- **WHAT THIS TASK INVOLVES**:
Scan the records below. List lines holding "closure".

- **MATERIAL TO PROCESS**:
==================================================

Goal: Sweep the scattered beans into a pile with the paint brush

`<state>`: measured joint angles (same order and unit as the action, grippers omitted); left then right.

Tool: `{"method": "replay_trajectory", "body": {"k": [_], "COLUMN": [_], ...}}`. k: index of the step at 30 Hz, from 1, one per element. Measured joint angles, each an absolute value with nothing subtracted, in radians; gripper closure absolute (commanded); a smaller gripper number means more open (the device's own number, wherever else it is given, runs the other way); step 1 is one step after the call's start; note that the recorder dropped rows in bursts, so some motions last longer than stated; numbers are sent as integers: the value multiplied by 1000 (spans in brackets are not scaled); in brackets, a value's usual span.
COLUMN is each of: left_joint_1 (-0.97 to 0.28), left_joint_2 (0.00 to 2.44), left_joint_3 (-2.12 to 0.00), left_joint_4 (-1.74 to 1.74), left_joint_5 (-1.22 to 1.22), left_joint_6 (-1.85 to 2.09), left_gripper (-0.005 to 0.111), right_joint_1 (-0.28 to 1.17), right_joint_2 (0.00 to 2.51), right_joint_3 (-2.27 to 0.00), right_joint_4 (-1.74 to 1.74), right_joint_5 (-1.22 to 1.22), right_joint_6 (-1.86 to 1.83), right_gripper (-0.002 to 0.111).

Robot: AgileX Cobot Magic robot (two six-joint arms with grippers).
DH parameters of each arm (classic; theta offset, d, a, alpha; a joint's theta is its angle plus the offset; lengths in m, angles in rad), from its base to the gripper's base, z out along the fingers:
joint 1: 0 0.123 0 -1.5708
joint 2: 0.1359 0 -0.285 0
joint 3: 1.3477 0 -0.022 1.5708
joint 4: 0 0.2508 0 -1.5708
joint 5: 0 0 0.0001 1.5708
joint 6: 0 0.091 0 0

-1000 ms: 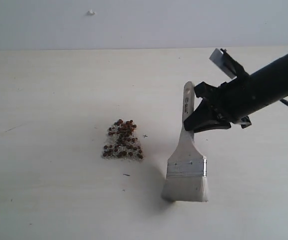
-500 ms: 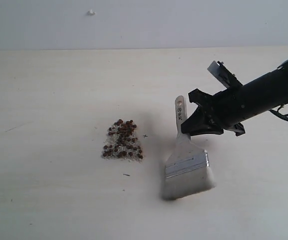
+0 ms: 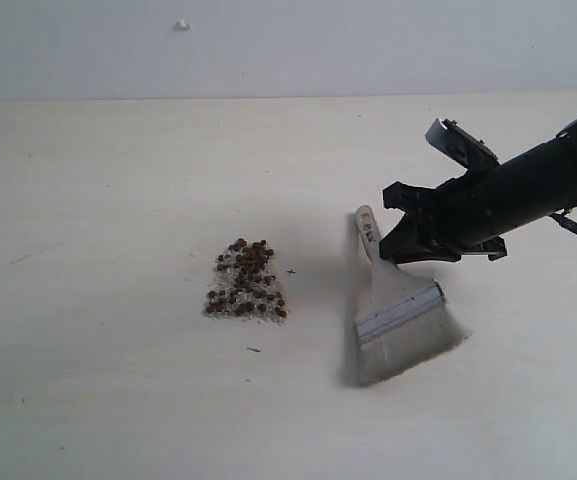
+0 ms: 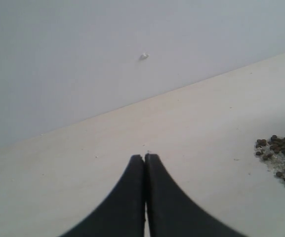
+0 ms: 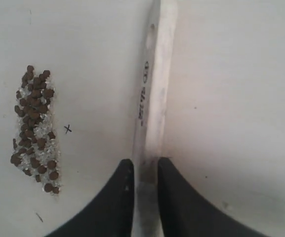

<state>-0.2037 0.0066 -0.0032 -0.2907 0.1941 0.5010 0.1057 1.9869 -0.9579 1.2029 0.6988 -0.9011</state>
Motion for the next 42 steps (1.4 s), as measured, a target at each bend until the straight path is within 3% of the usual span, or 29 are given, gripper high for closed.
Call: {"method": "replay_trajectory", "body": {"k": [3, 6, 8, 11, 12, 19, 23, 30, 42], "left_joint_1": [-204, -204, -204, -204, -204, -204, -204, -204, -204], "left_joint_2": [7, 7, 7, 7, 7, 7, 7, 7, 7], "left_joint_3": [-3, -3, -3, -3, -3, -3, -3, -3, -3], "left_joint_4": [-291, -291, -291, -291, -291, -291, -291, -291, -291], "left_joint_5": [194, 194, 194, 194, 194, 194, 194, 194, 194], "left_joint_6": [501, 501, 501, 501, 501, 501, 501, 501, 501], "left_gripper": [107, 107, 107, 107, 107, 107, 107, 107, 107], "right_joint_1": [106, 106, 106, 106, 106, 106, 106, 106, 106], "right_joint_2": [1975, 1954, 1924, 1826, 1790, 1289, 899, 414, 78], "right_joint_3": [-958, -957, -957, -955, -955, -748, -579, -563, -109], "right_joint_4": [1201, 1193, 1175, 1083, 1044, 846, 838, 807, 705], "right_joint_5": [686, 675, 662, 624, 608, 344, 358, 360, 115], "right_joint_6": [-901, -901, -901, -843, -816, -642, -630, -633, -650], "right_gripper": [62, 64, 76, 107, 108, 108, 108, 108, 108]}}
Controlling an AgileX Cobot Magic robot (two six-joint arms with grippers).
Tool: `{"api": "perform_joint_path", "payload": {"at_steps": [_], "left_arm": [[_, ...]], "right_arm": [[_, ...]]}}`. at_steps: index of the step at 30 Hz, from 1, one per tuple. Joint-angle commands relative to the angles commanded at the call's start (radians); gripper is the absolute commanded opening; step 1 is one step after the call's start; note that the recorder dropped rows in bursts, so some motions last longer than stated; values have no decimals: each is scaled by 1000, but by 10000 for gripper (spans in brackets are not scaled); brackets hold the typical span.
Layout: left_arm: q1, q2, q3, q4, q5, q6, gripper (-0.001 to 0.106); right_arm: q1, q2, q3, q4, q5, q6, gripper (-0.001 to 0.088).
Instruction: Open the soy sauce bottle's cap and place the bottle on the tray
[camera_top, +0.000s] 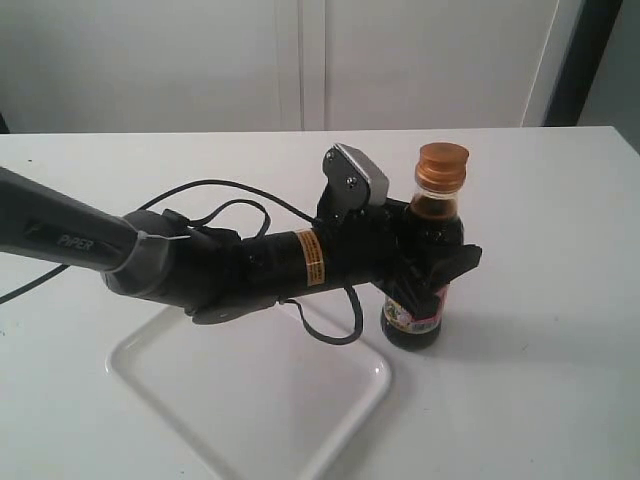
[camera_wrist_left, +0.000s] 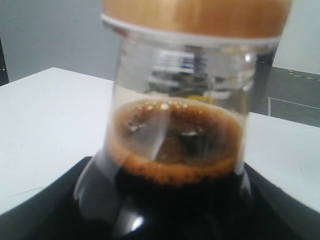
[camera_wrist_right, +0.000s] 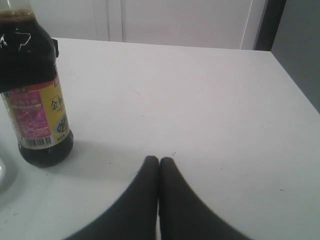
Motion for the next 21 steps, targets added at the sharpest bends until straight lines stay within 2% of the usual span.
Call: {"api": "perform_joint_path", "payload": {"at_steps": [14, 17, 21], "left_arm": [[0, 0, 0, -2, 0, 2, 0], [0, 0, 0, -2, 0, 2, 0], [0, 0, 0, -2, 0, 2, 0]], "right_arm": [[0, 0, 0, 0, -17, 15, 0], [0, 0, 0, 0, -92, 17, 0], [0, 0, 0, 2, -252, 154, 0]]}}
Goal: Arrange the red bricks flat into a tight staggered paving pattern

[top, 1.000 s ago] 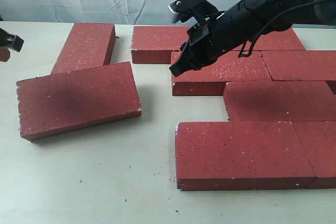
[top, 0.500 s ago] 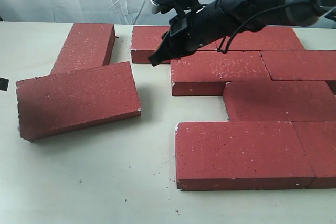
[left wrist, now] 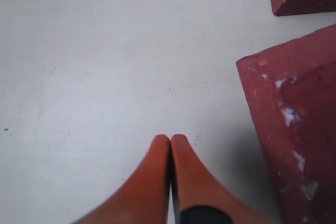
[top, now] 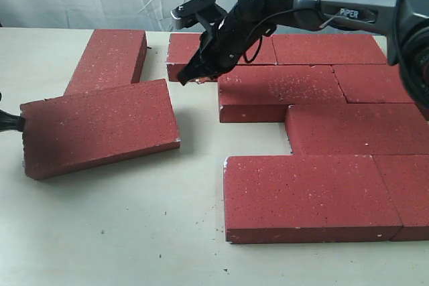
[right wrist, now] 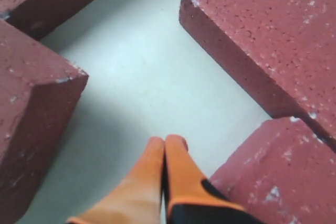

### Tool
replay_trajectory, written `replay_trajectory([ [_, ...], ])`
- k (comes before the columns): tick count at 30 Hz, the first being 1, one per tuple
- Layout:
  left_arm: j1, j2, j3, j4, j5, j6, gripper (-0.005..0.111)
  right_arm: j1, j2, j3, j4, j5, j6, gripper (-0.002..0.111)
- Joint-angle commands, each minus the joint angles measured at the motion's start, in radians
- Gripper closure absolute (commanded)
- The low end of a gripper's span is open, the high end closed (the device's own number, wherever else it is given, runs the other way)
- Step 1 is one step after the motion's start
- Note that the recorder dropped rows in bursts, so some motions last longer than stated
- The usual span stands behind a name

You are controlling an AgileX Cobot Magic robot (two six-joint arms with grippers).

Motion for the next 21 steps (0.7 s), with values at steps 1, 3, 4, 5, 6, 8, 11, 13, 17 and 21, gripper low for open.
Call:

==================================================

- **ANSWER SECTION**:
Tool: `{"method": "replay_trajectory", "body": {"k": [_], "COLUMN": [_], ...}}`. k: index of the step at 30 Hz, from 1, one per element. Measured joint angles, each an absolute value with nothing subtracted, in radians; gripper closure absolute (commanded); a smaller gripper number means more open (the device's own number, wherever else it is given, runs the other way); step 1 is one step after the call's start; note that the recorder dropped rows in bursts, so some motions last longer than stated; numbers are sent as integers: the value multiplied by 1000 (spans in brackets are not scaled); in brackets, a value's usual span.
- Gripper closure absolute (commanded)

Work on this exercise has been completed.